Roma, la ragazzina costretta a lasciare la scuola per i bulli: «La chiamavano cotoletta di m…»
Una studentessa di Milano è scappata dalla Rome International School di via della Farnesina. Perché cinque suoi compagni la bullizzavano per le sue origine. E perché aveva lasciato uno dei ragazzini più ambiti della compagnia scolastica. Per quattro mesi, quando l’alunna entrava in classe, uno di loro esclamava: «C’è puzza di merda, apriamo le finestre». Oppure il classico coro «Un solo grido, un solo allarme, Milano in fiamme». Mentre un altro soprannome era quello di «cotoletta». Di solito seguito dal consiglio: «Tornatene in quel posto di merda». Secondo quanto hanno denunciato i genitori la scuola non ha mosso un dito. La ragazza ha 14 anni. E l’istituto ha scritto in una relazione che quelle cantate erano solo «canzoni da stadio». Invece la madre della ragazza dice che lei era arrivata al punto di volersi suicidare.

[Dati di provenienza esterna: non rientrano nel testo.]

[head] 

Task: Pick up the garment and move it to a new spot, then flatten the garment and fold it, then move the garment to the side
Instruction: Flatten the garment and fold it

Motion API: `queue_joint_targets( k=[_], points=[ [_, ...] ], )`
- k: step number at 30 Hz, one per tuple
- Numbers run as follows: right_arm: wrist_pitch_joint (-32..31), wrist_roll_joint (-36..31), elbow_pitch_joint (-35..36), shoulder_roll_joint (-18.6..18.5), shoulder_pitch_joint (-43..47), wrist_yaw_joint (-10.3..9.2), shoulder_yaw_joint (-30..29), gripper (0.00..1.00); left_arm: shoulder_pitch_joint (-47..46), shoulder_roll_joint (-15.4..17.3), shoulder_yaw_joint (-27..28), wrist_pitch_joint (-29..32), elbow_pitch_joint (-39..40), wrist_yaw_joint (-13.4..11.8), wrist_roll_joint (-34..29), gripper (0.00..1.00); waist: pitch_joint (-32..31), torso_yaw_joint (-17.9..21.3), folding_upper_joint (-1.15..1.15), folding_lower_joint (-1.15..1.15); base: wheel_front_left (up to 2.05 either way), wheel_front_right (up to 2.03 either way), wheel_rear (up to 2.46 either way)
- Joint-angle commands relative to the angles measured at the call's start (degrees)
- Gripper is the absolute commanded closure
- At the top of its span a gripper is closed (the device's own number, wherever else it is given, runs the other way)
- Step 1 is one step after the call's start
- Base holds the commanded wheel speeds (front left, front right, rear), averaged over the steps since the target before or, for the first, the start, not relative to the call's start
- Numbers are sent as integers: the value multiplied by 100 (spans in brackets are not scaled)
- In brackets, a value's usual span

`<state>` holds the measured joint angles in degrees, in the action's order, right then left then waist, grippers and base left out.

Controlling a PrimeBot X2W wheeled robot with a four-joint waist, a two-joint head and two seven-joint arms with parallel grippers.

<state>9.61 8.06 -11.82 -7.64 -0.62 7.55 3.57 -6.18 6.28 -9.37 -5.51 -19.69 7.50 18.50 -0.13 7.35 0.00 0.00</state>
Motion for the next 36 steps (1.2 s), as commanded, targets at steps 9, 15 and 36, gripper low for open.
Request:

Daniel Jones, Chief education officer e garante del protocollo scolastico, dice oggi all’edizione romana di Repubblica: «C’è un iter che si segue quando i genitori riferiscono lamentele alla scuola, ed è di tre livelli. Si sentono la famiglia, gli studenti, si coinvolgono i presidi e anche altri professionisti. Noi siamo al terzo livello richiesto dai genitori alla metà di luglio. Valuteremo le azioni alla fine del procedimento e dobbiamo aspettare settembre». Ma la famiglia della ragazza non è d’accordo: «L’indagine si è basata su domande agli studenti di questo tipo: “Hai detto qualcosa a Rita?”. Dodici su 32 hanno detto che c’erano stati atti di bullismo, 9 hanno negato, gli altri non si sa», spiega la mamma. «I fatti ci sono stati, semplicemente a scuola non hanno proceduto come dovevano. L’ultimo report è stato vergognoso e scritto dal preside nell’ultimo giorno di scuola, nell’ultima ora».
La scuola privata fa pagare una retta di 25 mila euro l’anno. E la ragazza sarebbe la terza in fuga quest’anno, per gli stessi motivi. «Di certo un altro ragazzino è andato via. Anche lui bullizzato da almeno due dei cinque che perseguitavano mia figlia», aggiunge la madre. La figlia ora è in un’altra città in Lombardia: «Andiamo via sconfitti. A Milano mi aspetto persone che almeno non potranno tacciarci di avere un accento diverso dal loro».